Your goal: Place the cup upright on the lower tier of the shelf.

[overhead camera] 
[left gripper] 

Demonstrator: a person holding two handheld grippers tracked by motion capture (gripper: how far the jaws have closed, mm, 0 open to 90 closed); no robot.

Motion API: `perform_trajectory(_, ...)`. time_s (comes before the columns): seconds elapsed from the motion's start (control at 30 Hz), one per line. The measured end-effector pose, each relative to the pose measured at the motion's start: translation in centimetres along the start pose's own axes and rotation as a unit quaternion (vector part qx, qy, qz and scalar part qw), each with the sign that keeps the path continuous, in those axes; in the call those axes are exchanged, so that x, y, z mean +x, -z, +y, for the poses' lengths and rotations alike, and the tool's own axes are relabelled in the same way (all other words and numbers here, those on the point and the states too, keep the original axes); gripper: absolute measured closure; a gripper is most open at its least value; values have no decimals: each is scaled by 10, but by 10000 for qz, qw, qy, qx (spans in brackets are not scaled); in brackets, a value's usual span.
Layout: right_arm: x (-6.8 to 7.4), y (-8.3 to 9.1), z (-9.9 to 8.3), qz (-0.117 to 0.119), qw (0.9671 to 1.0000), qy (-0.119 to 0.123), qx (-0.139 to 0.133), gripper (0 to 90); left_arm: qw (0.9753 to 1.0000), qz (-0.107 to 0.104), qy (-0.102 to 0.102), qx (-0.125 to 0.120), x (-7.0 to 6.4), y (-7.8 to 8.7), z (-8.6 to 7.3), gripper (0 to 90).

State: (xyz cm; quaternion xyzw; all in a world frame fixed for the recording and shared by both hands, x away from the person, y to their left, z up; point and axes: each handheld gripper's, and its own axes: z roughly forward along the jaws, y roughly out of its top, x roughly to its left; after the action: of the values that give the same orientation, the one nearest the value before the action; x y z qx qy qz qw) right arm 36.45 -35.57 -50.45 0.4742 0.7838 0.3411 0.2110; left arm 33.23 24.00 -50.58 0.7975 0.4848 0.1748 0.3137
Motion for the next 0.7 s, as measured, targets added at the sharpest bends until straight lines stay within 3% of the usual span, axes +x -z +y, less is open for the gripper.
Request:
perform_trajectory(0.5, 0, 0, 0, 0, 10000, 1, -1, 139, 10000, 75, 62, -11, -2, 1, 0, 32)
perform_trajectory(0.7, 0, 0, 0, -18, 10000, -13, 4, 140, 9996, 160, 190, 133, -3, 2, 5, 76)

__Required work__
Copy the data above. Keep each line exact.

__Result for this exercise__
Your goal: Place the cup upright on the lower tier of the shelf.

[overhead camera] 
[left gripper] 

Demonstrator: a person holding two handheld grippers tracked by motion capture (gripper: how far the jaws have closed, mm, 0 open to 90 closed); no robot.

Motion API: `perform_trajectory(_, ...)`. time_s (comes before the columns): seconds elapsed from the motion's start (control at 30 Hz), one per line. The measured end-effector pose, each relative to the pose measured at the motion's start: translation in centimetres along the start pose's own axes and rotation as a unit quaternion (vector part qx, qy, qz and scalar part qw), each with the sign that keeps the path continuous, in those axes; in the call those axes are exchanged, so that x, y, z mean +x, -z, +y, for the poses' lengths and rotations alike, and the tool's own axes are relabelled in the same way (all other words and numbers here, those on the point and the states too, keep the original axes); gripper: absolute measured closure; a gripper is most open at its least value; values have no decimals: each is scaled by 10, but by 10000 for qz, qw, qy, qx (spans in brackets are not scaled); in brackets, a value's usual span.
Layout: right_arm: x (-6.8 to 7.4), y (-8.3 to 9.1), z (-9.9 to 8.3), qz (-0.117 to 0.119), qw (0.9671 to 1.0000), qy (-0.119 to 0.123), qx (-0.139 to 0.133), gripper (0 to 90); left_arm: qw (0.9753 to 1.0000), qz (-0.107 to 0.104), qy (-0.102 to 0.102), qx (-0.125 to 0.120), x (-7.0 to 6.4), y (-7.8 to 8.7), z (-8.6 to 7.3), gripper (0 to 90).

State: (xyz cm; quaternion xyzw; all in a world frame fixed for the recording and shared by both hands, x away from the person, y to their left, z up; point and axes: each handheld gripper's, and its own axes: z roughly forward along the jaws, y roughly out of its top, x roughly to its left; after the action: of the values that give the same orientation, the one nearest the value before the action; x y z qx qy qz qw) right arm 36.45 -35.57 -50.45 0.4742 0.7838 0.3411 0.2110; left arm 33.23 24.00 -50.58 0.7975 0.4848 0.1748 0.3137
Motion for the next 0.7 s, as measured, targets added at the sharpest bends until straight lines stay within 3% of the usual span, axes +x -z +y, less is open for the gripper.
Request:
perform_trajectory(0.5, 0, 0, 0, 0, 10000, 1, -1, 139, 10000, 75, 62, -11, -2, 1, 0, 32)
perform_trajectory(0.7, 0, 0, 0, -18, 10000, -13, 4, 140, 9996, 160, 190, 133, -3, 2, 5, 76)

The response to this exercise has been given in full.